Work to be completed: Output range, inclusive: from the line containing "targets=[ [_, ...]" to the line containing "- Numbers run". Restate those lines from the data below word for word and only those.

##### Records shown #####

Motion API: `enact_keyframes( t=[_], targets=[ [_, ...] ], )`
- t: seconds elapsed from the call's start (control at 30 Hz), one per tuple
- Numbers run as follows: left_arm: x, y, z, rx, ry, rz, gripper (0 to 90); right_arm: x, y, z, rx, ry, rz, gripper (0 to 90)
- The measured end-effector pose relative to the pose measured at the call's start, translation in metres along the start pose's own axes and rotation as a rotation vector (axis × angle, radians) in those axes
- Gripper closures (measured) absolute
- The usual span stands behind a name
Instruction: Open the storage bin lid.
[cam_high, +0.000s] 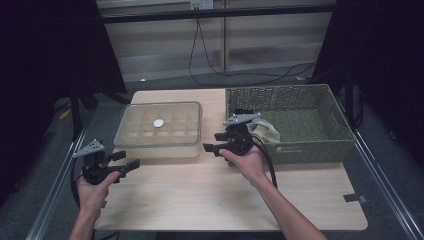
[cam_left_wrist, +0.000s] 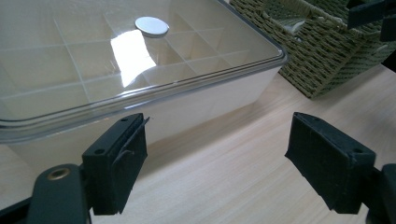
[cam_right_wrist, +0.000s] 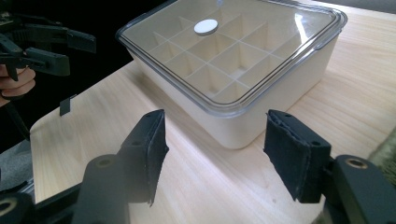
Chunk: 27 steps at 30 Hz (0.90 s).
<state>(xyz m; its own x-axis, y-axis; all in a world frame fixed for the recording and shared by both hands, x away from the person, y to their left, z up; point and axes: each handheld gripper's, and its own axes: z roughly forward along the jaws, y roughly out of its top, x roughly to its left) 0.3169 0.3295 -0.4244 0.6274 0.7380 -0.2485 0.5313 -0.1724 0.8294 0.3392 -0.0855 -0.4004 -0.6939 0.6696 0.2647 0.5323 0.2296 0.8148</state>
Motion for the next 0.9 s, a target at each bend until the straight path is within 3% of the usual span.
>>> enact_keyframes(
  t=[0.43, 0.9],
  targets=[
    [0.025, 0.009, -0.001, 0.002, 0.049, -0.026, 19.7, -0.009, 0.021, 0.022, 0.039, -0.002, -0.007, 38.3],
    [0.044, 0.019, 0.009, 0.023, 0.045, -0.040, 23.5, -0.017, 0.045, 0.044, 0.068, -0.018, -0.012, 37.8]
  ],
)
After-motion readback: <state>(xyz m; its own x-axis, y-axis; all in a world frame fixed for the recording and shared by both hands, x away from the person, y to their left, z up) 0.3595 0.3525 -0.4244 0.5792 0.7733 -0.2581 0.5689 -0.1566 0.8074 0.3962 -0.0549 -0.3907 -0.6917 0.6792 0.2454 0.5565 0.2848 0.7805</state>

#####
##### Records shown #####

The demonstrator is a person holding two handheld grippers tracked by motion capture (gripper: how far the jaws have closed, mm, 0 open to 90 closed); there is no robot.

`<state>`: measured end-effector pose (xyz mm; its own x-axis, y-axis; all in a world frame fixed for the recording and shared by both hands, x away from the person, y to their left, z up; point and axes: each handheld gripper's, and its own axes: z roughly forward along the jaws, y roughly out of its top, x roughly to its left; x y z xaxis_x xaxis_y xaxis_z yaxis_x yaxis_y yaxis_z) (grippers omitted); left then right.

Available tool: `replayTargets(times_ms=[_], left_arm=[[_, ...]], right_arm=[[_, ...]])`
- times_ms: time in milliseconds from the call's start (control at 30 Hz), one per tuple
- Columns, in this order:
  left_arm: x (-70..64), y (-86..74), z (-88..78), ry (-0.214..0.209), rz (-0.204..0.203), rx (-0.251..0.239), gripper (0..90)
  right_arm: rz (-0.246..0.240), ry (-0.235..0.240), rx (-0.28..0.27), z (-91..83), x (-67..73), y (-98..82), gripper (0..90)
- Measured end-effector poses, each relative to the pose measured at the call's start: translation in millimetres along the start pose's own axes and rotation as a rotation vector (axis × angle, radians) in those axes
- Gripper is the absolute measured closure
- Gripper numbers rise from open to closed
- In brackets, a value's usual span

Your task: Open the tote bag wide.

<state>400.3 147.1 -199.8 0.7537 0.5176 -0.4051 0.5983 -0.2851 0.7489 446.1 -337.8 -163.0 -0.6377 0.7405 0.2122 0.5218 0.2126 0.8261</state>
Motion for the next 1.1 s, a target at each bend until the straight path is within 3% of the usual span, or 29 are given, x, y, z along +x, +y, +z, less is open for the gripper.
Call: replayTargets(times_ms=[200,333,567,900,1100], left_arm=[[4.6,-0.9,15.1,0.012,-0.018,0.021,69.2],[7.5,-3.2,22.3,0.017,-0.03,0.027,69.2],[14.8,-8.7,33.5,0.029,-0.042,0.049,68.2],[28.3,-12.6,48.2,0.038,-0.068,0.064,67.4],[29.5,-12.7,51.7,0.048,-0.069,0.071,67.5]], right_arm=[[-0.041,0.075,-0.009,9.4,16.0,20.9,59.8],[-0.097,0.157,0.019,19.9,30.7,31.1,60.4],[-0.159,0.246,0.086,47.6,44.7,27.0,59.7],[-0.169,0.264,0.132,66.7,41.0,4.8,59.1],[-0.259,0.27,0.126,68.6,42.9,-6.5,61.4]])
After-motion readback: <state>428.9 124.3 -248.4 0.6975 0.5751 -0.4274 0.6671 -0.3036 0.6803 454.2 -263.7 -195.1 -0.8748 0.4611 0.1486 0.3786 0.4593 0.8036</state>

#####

Response:
Motion API: `enact_keyframes( t=[_], targets=[ [_, ...] ], )`
- t: seconds elapsed from the call's start (control at 30 Hz), one per tuple
- Numbers run as follows: left_arm: x, y, z, rx, ry, rz, gripper (0 to 90); right_arm: x, y, z, rx, ry, rz, gripper (0 to 90)

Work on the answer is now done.